Os cálculos realizados pela CoinShares revelam um aumento considerável no consumo de eletricidade para a mineração Bitcoin , desde seu projeto de pesquisa anterior, em novembro de 2018.
Segundo o relatório , atualmente, as operações de hashing consomem mais de 4,3 gigawatts de eletricidade por segundo, o que representa um aumento de cerca de 0,4 gigawatts em apenas alguns meses.
A população atual da Nova Zelândia está próxima de cinco milhões de pessoas, e elas conseguem consumir apenas cerca de noventa e cinco por cento (95%) da eletricidade usada para mineração Bitcoin em todo o mundo.

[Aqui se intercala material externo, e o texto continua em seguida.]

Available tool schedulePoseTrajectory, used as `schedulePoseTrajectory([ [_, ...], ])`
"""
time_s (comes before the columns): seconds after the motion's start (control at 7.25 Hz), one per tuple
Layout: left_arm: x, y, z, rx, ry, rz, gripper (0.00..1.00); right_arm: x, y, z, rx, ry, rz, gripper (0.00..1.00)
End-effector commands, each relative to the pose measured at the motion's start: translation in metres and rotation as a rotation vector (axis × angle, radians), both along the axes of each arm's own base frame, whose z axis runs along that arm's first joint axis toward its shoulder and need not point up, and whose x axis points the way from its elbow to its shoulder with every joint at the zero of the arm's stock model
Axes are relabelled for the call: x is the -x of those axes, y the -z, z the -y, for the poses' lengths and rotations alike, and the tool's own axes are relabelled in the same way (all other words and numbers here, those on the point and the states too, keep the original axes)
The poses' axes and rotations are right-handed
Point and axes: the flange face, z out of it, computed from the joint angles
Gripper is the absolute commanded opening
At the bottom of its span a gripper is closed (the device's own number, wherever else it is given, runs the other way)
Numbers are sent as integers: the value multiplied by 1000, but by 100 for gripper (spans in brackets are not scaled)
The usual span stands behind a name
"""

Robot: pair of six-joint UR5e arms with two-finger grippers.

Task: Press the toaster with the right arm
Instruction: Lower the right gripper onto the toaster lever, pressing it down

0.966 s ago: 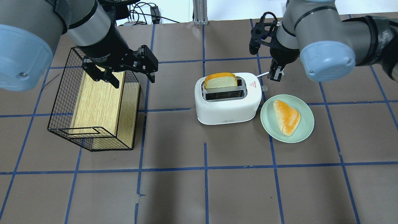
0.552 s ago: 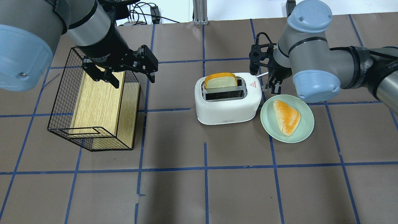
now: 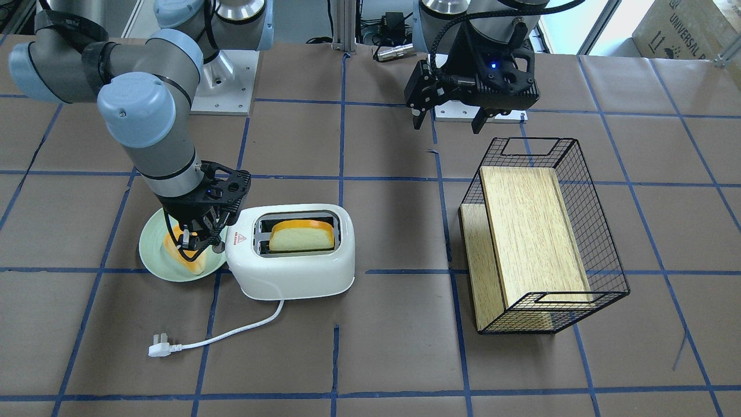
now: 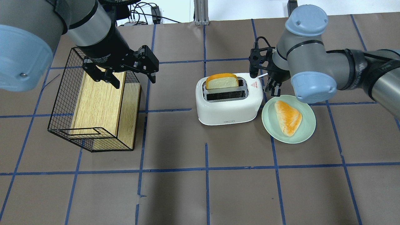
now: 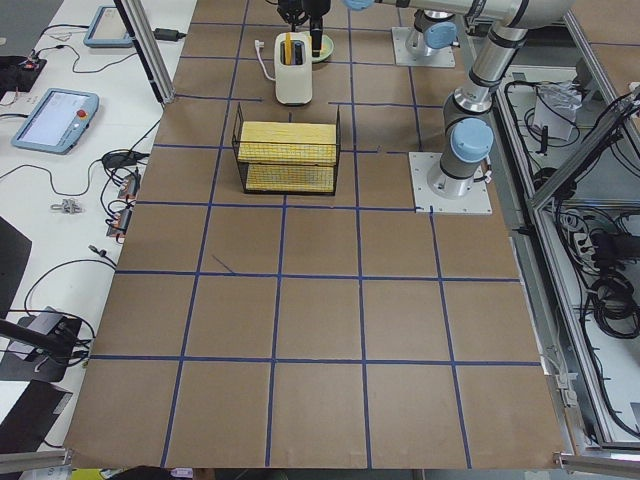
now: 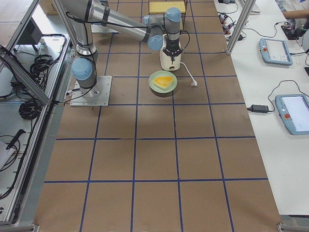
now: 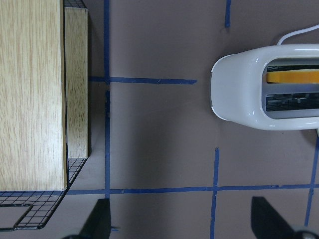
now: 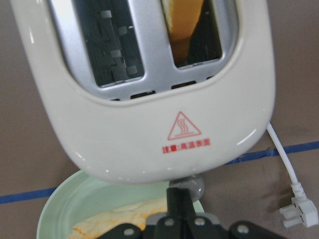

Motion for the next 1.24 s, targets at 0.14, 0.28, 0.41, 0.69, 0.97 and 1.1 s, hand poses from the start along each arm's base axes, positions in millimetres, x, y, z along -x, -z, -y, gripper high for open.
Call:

Naturalmente, esse enorme consumo de eletricidade se justifica pela alta do preço do Bitcoin nos últimos meses. A CoinShares prevê que a tendência de aumento do consumo continuará enquanto o preço de um Bitcoin permanecer em alta.
Segundo o relatório, a China continua sendo a principal potência em termos de instalações de mineração de hash, com Sichuan sendo o maior produtor de tokens BTC. A concentração de instalações de mineração na região se deve ao grande número de usinas hidrelétricas, o que torna a eletricidade mais barata.
As estimativas mais recentes da CoinShares revelam que a Bitcoin movimenta mais de cinco bilhões de dólares (USD 5,2 bilhões) em retornos anuais. Isso não é surpresa, já que são necessários cerca de cinco mil dólares (USD 5.000) em equipamentos e eletricidade para minerar um Bitcoin , enquanto o valor da moeda está atualmente em torno de oito mil dólares (USD 8.000).
Com esses retornos, espera-se que a indústria de mineração cresça ainda mais, desde que o preço da moeda permaneça acima do custo de mineração de um BTC.